The show is especially hailed for its meta-universe and an unsettlingly realistic portrayal of the behind-the-scenes of reality TV. So far, only one episode has aired.
Each “rehearsal” is played out more than a dozen times, in a hundred different ways, accounting for as many possible scenarios – different weather, a bad mood, unignorable interruptions, and so on.
Actors who look and act as similarly as possible to real people are hired. And with each passing iteration, both the audience and Fielder’s client become more and more discomfited by the way the lines between reality and fiction start to blur.
The jewel of this elaborate framework is Fielder himself- initially, he comes across as charmingly guileless and eager to help, subtly encouraging people to let their guard down and allow him to assist them with their problems.
In doing so, they are falling into a trap of sorts because as the episode progresses, Fielder is gradually revealed to enjoy somewhat messing with people’s perception of reality, to play with their minds and the audiences in order to satisfy his curiosity.
The rehearsals seem like nothing more than an endless cycle of narcissism on Fielder’s end and crippling self-consciousness on the clients.
Despite this cynical reading, the show has some straightforward philosophical questions at its core, “How much do we control our future? Can we ever truly know someone?” which provides a subtle beauty to the show’s more surreal moments.
It is a mildly sadistic social experiment presented as altruism. And therein lies The Rehearsal’s brilliance.
In the first episode of The Rehearsal, Fielder’s client is a man who wishes to confess to his bar-trivia partner that he’s been lying about his educational background.
Fielder helps by asking his crew to design a set that is the perfect replica of the bar frequented by the client. A series of rehearsals occur, each of which differs slightly from the one before.
Every variable account for what drinks might be ordered, where they might sit, who the bartender could be, etc. Various types of interruptions are planned for.
Fielder even hires an actress who looks like the man’s friend and then even sends her to meet the woman to be able to mimic her during the rehearsals convincingly.
Over and over again, this is repeated, every possible deviation accounted for until the client finally feels confident enough to hold the conversation in real life.
At first glance, this seems innocuous, harmless even. Fielder is simply going a bit overboard in helping a man prepare for a critical moment of his life.

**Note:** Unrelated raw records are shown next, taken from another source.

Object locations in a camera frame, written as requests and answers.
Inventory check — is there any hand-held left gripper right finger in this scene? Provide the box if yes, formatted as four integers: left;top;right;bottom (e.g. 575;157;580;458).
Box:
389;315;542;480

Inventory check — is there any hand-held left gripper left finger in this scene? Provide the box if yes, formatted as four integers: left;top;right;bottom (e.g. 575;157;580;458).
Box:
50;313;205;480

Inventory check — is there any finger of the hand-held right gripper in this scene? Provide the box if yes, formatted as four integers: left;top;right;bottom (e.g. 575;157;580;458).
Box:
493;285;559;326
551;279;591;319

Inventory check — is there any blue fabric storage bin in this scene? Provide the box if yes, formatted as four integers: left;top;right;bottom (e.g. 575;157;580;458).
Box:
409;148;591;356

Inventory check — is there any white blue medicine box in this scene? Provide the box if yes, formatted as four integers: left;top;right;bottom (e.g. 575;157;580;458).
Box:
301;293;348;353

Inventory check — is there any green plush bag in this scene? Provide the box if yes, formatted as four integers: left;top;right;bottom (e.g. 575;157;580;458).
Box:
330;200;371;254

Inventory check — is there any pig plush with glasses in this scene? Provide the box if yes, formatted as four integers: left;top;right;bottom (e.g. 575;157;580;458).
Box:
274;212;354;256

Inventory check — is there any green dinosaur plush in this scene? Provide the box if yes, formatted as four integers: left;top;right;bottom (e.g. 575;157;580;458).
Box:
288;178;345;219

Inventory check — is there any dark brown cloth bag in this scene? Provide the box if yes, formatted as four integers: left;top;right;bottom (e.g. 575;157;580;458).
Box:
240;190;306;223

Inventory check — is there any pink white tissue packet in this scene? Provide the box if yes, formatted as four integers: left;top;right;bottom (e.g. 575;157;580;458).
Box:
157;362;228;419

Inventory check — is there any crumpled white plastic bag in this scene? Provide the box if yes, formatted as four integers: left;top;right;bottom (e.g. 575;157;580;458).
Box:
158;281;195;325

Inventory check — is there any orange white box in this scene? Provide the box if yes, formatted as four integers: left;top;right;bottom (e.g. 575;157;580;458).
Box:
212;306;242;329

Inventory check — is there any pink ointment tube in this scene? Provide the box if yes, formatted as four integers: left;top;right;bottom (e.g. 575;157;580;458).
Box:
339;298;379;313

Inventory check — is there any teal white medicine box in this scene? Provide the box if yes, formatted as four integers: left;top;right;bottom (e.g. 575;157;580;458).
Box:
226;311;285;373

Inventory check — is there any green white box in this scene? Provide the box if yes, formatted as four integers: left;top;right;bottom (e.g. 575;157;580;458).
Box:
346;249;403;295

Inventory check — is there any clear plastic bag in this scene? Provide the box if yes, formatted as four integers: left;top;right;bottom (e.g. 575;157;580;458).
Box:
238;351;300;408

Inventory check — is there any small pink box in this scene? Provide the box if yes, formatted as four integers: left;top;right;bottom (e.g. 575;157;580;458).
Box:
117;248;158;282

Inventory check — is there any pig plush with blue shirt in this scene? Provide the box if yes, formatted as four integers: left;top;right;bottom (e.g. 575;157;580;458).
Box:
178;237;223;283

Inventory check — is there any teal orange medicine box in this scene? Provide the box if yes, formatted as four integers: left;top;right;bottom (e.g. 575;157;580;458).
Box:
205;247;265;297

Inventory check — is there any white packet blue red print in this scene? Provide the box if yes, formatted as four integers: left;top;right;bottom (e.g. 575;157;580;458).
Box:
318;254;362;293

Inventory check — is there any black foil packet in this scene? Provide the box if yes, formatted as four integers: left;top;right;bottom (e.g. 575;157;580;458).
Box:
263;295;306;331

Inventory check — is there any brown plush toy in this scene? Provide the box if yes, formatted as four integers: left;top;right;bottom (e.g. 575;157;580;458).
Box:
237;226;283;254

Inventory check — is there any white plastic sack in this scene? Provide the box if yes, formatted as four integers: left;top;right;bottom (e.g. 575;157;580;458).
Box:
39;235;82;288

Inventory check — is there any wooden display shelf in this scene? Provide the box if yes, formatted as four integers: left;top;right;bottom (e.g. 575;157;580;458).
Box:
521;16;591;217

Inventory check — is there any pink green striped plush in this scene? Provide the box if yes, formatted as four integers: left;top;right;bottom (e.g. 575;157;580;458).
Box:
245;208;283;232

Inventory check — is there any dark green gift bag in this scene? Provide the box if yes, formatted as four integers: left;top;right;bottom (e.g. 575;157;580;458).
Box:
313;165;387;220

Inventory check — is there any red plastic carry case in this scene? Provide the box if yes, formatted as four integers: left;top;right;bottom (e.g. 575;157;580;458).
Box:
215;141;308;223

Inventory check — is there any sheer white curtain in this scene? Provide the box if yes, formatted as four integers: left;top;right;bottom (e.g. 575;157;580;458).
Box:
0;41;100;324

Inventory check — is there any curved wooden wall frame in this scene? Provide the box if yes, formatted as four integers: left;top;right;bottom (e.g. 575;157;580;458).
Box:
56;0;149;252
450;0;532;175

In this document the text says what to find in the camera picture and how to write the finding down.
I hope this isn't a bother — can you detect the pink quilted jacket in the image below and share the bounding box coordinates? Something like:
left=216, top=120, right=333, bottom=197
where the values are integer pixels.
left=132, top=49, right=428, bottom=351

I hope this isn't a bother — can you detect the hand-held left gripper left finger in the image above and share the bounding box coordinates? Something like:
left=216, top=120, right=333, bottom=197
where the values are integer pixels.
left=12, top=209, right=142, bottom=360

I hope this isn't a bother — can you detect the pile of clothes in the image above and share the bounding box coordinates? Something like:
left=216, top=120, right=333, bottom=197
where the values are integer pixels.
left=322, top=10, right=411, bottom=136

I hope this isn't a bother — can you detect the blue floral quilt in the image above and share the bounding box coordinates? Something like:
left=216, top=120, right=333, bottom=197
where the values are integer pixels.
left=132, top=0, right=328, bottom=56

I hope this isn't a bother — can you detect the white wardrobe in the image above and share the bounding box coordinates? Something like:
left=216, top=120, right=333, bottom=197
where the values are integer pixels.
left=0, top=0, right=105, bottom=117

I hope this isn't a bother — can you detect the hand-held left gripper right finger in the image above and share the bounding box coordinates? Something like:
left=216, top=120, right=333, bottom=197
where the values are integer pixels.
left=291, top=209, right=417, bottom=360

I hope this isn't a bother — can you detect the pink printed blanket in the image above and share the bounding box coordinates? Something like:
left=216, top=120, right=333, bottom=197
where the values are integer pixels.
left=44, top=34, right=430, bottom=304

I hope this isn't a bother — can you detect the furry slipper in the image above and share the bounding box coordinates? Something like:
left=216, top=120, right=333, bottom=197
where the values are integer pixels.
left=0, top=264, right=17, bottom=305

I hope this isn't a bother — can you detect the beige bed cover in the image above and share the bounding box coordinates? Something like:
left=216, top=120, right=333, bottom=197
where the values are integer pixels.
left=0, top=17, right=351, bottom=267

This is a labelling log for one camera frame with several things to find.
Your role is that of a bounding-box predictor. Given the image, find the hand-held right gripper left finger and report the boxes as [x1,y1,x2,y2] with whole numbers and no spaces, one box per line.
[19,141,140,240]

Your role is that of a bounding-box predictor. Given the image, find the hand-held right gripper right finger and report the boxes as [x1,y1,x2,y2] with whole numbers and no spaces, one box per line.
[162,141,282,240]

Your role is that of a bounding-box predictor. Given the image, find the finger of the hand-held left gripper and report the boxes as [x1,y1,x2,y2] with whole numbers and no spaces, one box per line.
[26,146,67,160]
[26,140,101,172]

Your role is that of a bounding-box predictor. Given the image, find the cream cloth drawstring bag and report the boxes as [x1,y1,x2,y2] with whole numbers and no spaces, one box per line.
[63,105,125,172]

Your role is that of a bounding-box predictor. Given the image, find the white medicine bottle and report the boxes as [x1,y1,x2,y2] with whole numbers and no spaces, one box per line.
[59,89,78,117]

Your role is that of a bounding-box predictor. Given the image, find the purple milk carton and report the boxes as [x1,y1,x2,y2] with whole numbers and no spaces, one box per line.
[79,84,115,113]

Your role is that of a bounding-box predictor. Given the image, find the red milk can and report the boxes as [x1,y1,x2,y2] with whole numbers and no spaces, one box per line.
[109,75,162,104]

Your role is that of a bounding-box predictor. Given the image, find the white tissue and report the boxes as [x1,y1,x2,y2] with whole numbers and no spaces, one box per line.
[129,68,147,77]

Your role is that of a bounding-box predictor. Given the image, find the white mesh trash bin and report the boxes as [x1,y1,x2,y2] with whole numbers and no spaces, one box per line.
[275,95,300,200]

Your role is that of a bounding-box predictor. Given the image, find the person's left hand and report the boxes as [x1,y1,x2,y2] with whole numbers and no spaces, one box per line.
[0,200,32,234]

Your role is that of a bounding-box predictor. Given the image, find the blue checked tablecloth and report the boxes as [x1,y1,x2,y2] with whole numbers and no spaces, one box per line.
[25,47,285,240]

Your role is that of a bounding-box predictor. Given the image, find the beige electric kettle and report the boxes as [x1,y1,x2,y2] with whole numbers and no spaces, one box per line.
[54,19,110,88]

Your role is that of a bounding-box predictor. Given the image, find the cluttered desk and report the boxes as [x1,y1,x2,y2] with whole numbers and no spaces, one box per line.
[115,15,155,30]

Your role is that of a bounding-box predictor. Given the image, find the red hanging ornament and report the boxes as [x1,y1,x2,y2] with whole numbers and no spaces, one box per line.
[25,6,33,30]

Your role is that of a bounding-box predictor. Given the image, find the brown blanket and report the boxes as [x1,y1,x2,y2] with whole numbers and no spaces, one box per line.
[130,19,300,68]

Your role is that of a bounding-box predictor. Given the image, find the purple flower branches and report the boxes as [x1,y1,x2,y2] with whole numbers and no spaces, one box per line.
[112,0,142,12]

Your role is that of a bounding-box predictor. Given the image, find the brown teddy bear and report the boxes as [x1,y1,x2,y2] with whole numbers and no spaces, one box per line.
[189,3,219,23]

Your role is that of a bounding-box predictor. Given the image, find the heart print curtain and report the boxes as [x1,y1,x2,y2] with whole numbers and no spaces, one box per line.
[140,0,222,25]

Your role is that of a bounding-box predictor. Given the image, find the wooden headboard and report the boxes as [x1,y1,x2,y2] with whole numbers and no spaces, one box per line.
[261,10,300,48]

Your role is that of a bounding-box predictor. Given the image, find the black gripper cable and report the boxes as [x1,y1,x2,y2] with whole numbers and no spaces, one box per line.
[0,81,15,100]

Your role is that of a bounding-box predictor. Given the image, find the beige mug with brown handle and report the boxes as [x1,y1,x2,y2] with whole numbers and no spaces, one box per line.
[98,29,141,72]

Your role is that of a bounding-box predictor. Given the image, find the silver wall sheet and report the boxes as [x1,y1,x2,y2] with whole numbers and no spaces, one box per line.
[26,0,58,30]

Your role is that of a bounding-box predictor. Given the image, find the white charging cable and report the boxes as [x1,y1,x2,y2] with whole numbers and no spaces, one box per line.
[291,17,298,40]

However, as the recently-released trailer of The Rehearsal suggests, the scenario to be rehearsed in each episode grows increasingly intimate and, therefore, disturbing to see it played out as a rehearsal.
For example, the next few episodes will feature a woman who wishes to rehearse for motherhood to decide whether or not she should have children.
Fielder obliges without pause, building a set that looks like the woman’s house and hiring child actors, even a baby still in its crib. The disturbing factor starts creeping in here, watching these children referring to another woman as their mother.
At the same time, the baby cries in distress, as shown in the trailer, and is more or less ignored by the crew behind the scenes, following Fielder’s orders.
Whether all these fake scenarios will result in a disastrous climax or not remains to be seen in the show’s far-off season finale.
Can we expect a second season?
When it comes to TV shows, the fear of cancellation is a prospect everyone faces, be it the dedicated fans eagerly waiting for updates or the creators themselves.
All shows must end at some point, of course, but the “when” of it is the crucial question. Ultimately, the power of this decision is in the hands of the network or the streaming service that the show airs on. In this case, HBO.
As of today (22nd of July, 2022), HBO has yet to break any news of cancellation or renewal for season 2 of The Rehearsal.
Is this appropriate for children to watch?
It is possibly safest to restrain children below the age of 18 from watching it, as it may hurt their mental and emotional state of mind.